21st March, 2008

Setting Things Straight: Wireless Speakers

Brent Butterworth

We weren’t terribly surprised to read attacks on various consumer electronics technologies in Wired magazine’s January 2008 “Why Things Suck” issue. But we were disappoiinted to see that Wired’s writers seem to know no more about the technical aspects of audio and video than our Labrador retriever knows about playing the oboe.

Case in point: writer Paul Boutin’s merciless assault on wireless speakers. Granted, there have been plenty of lousy products in this category, but Boutin’s wrong to suggest there’s something inherently bad about wireless sound.

First, let’s clear the air, so to speak, and pun intended: Wireless audio can be done well. We experienced effective wireless way back in the early 1990s, in the form of a transmitter/receiver system from JBL that sent sound to surround speakers without wires. Even in New York City-one of the world’s most interference-intensive environments-the system’s relatively primitive analog transmitter (which, if memory serves, operated in the radio-frequency slums around 50 MHz) exhibited no audible interference whatsoever. Another system we remember-a cheapie with wretched plastic speakers-delivered sound with negligible interference to the back patio of an A/V enthusiast friend of ours for years.

Yes, we heard some wireless speakers that marred our music with crackles and noise, but even back then, there enough examples of good wireless audio systems that anyone who tagged the category as “sucking” simply wasn’t familiar with all of the available products.

Newer digital wireless audio technologies offer the potential for even better sound. Some use packetized data that’s robust enough to survive even extreme interference without producing a single audible glitch. (The Internet also uses packetized data to prevent transmission errors.)

Practically every sentence of Boutin’s article contains a technical error. He slags wireless for “bad sound and interference-loads of interference,” then points to “multiple conversions” as the culprit. He states that digital signals from DVDs and CDs have to be converted to analog to prevent “hi-res bootlegging.” Yet there are countless examples of wireless digital audio transmission in the home. Microsoft’s Media Center Extender technology relies on wireless transmission of audio signals. So does the Sondigo Scirocco multichannel audio extender, which receives Dolby Digital signals from a computer wirelessly. And CD digital audio has no copy protection, so worrying about “bootlegging” of audio from a CD through a wireless audio system is like leaving your front door unlocked but worrying that someone might break in your home through a window. (And which of these formats would be considered “hi-res,” anyway?)
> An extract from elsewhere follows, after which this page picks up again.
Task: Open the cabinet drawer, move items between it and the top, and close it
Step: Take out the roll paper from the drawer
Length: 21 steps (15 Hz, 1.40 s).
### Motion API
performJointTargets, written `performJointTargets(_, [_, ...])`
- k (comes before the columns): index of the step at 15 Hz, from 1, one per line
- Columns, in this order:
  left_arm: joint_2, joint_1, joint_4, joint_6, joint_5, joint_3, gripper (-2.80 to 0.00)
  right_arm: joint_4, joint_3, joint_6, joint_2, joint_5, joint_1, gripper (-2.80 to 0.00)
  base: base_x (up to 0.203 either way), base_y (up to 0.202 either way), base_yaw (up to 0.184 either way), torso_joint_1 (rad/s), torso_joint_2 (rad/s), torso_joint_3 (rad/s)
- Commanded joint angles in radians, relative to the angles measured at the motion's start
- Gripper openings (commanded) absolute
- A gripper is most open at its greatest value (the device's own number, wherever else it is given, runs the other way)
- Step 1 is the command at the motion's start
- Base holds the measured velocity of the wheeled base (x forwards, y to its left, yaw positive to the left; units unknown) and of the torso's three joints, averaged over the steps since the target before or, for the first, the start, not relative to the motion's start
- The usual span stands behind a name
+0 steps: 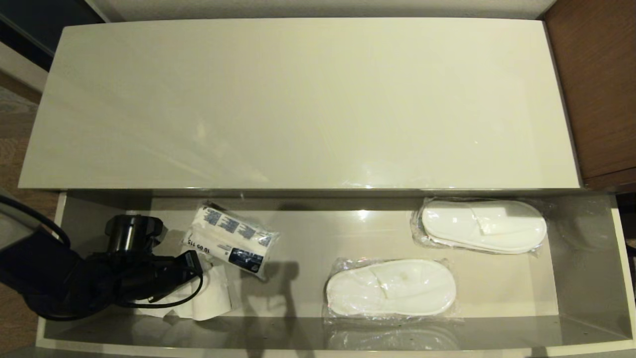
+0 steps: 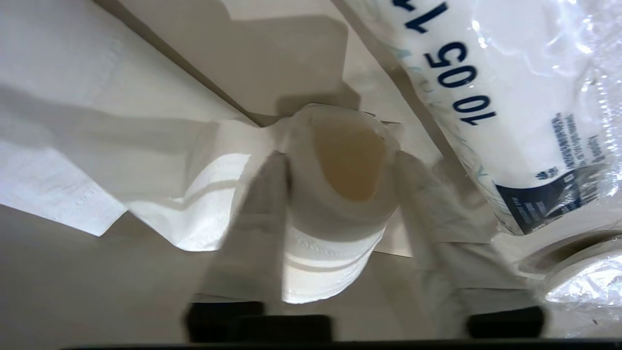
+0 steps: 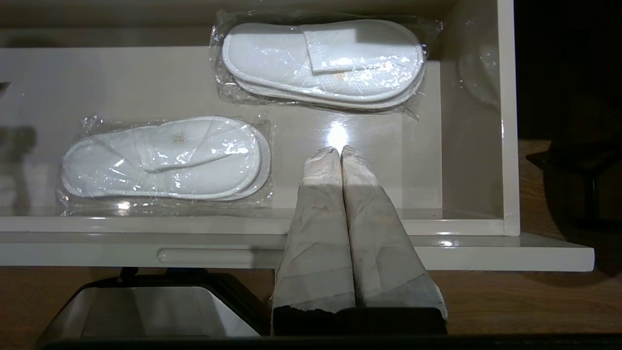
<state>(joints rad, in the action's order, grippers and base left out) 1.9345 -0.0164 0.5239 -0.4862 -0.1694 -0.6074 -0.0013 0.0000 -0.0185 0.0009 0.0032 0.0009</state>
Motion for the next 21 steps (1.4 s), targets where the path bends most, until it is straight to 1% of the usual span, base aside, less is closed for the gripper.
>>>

He then complains that a wireless speaker system requires “at least three conversions-from digital to analog and back again,” a process that presumably destroys sound quality. Yet almost every CD and DVD you listen to goes through these conversions. A typical recording process might convert analog microphone signals to digital, then convert the audio back to analog for processing, then back to digital for mixing or mastering, then back to analog for playback in your home. It might even go through another D/A-A/D pass, yet you wouldn’t know the difference. Sure, D/A and A/D processes can degrade sound-years ago, they usually did-but poor D/A or A/D conversion is rare now. The process is practically transparent, as Boutin would learn if he ever sat through a blind test of these technologies.

Any reception problems in a wireless speaker are due to sloppy RF engineering, period. D/A and A/D conversion has nothing to do with it. There’s no way that even the worst D/A or A/D converter-even the worst ones from two decades ago-can cause interference in wireless speakers.

A few minutes spent reading reviews of wireless speakers on Amazon.com tells you that some perform well and some don’t. Saying all wireless speakers suck is as dumb as saying all of Wired’s writers suck.